Conventional wisdom will tell you filtered water is your best bet, but science says otherwise. According to a study by chemist Christopher H. Hendon in the Journal of Agricultural and Food Chemistry, minerals found in tap water can greatly enhance your cup of coffee.
Depending on where you live, the water from your tap could contain a different mix of minerals, such as magnesium or sodium, which will determine whether it is hard (high in minerals) or soft (low in minerals). When coffee, which contains a ton of natural chemicals and "over 1,000 aroma compounds," mixes with hard or soft water, the results can vary tremendously.
The "sticky" chemicals in hard water can greatly enhance certain roasts by drawing out flavor. Soft water, on the other hand, which is bereft of these chemicals, won't elicit as much flavor.

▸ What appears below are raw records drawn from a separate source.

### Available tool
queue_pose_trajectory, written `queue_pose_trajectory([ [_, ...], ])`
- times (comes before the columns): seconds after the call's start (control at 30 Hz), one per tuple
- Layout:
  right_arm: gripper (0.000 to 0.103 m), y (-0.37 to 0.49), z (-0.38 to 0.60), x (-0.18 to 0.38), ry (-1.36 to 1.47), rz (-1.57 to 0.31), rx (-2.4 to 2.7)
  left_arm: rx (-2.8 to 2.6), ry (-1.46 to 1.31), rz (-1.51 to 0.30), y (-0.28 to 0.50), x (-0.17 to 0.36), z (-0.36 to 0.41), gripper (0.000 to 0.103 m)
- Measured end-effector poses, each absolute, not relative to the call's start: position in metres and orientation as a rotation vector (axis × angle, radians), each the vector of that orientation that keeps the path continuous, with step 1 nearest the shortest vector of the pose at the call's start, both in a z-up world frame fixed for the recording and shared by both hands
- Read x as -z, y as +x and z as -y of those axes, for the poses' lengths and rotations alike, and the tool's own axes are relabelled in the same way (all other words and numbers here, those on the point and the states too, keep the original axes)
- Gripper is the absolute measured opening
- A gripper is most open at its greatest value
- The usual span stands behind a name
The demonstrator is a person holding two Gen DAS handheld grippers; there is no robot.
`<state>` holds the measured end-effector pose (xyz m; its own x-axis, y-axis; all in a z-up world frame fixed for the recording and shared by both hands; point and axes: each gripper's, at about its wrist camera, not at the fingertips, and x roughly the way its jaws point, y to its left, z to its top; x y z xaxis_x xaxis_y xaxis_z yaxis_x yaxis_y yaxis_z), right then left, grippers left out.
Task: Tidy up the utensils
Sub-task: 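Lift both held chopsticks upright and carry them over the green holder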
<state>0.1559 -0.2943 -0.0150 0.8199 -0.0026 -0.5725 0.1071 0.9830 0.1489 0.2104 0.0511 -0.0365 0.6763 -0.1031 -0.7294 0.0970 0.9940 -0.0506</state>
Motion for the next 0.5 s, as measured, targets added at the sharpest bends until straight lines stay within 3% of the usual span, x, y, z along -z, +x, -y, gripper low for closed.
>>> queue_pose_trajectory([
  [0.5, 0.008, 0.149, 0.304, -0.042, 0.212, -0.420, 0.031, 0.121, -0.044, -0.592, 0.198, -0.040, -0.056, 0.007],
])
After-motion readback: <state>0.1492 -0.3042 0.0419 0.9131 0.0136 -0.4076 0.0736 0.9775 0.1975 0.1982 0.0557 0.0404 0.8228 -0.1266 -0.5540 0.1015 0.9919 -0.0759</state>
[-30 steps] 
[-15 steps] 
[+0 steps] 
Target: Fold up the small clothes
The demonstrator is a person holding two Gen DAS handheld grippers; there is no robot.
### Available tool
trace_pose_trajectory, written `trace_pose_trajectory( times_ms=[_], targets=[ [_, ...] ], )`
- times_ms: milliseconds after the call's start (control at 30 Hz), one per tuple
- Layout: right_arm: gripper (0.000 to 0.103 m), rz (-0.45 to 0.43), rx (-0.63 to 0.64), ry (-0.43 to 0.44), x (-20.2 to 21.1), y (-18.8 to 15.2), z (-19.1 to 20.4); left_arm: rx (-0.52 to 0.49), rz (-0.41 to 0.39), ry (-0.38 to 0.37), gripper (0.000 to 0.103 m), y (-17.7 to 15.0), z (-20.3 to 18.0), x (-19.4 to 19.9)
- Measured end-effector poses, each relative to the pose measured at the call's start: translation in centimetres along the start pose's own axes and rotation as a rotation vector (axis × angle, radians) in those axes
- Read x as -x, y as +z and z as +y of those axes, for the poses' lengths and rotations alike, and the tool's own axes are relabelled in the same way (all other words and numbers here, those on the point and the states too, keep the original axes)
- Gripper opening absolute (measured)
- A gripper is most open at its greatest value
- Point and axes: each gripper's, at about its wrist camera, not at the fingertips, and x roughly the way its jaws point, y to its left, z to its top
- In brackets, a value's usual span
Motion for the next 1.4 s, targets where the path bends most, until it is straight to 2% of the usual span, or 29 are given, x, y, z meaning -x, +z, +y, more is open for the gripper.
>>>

It's not as simple as "hard water extracts good flavor, and soft water doesn't," however. Hendon explains that not all hard water is created equal. For example, "while high bicarbonate levels are bad, high magnesium ion levels increase the extraction of coffee into water and improve the taste." In other words, living in an area with hard water doesn't guarantee a better cup. It all depends on the chemical makeup and how it will interact with that of your coffee beans.
Unless you're a serious coffee freak, you probably aren't going to dive into the nitty-gritty of determining both your tap water's and your coffee's exact chemical composition to ensure the ideal match. Where you can start, however, is looking up the type of water in your area and choosing coffee beans that are optimal for hard or soft water. Hendon tells Business Insider that high-end coffee roasters will be able to provide guidance.
To make it even easier, go local. If you seek out locally roasted coffee, Business Insider explains, you'll find beans that have been tested with the area's tap water and have thus been developed for your tap's chemical makeup.